According to the Texas Workforce Commission, there were nearly 60% more jobs open in Texas in May than there were in February 2020, the month before the pandemic hit Texas.
“The Texas economy is booming, and employers are hiring,” Abbott said May 17. “The number of job openings in Texas is almost identical to the number of Texans who are receiving unemployment benefits.
However, Lewis likened cutting off federal benefits to “shooting yourself in the foot.”
“It doesn’t serve the Texas economy to force people into lower-paying jobs than what they were earning before,” he said.
Lewis said a lack of affordable child care and matching skill sets as well as inadequate wages are all barriers to entering the workforce. Texas’ minimum wage has remained at $7.25 since at least 2010 despite the national average growing from $7.41 to $9.21, according to the Labor Law Center.
Sandy Barton, president of the Greater Magnolia Parkway Chamber of Commerce, said finding child care in Magnolia has been a challenge for residents, following a wave of closures stemming from the pandemic.
“The cost of day care has increased so much that a lot of these people cannot afford to put two children in day care and go to work.
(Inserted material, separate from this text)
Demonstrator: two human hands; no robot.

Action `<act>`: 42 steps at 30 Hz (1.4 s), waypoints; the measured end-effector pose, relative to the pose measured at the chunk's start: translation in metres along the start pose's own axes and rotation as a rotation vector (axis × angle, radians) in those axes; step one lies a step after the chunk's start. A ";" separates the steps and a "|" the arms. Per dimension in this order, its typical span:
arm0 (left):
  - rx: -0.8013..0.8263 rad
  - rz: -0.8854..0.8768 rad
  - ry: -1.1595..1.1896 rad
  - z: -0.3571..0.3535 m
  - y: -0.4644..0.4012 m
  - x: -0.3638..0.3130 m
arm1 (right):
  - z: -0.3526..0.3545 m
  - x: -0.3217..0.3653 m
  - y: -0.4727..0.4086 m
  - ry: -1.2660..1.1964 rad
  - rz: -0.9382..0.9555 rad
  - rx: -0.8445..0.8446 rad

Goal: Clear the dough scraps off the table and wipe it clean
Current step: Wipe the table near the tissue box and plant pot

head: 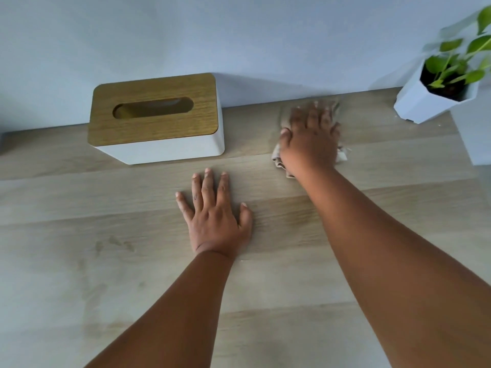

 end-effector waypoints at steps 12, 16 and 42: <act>0.024 -0.007 0.042 0.006 0.001 0.000 | -0.018 0.040 0.098 0.047 0.396 0.008; 0.071 -0.039 0.119 0.014 0.004 0.004 | -0.016 -0.007 0.145 0.094 0.409 -0.005; -0.039 -0.092 -0.056 0.062 0.101 0.235 | -0.065 0.246 0.251 -0.014 0.723 0.104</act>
Point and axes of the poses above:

That’s going to cause a real strain on the growth of our economy,” Barton said. “I think that all of us as small business employers are going to be challenged to find new ways to engage, attract and retain employees into the future. ... While I understand that some people who will lose the additional federal subsidy ... are going to be hard hit, ... we need those workers in the workforce in order to keep our small businesses running.”
Brooke Ontiveros contributed to this report.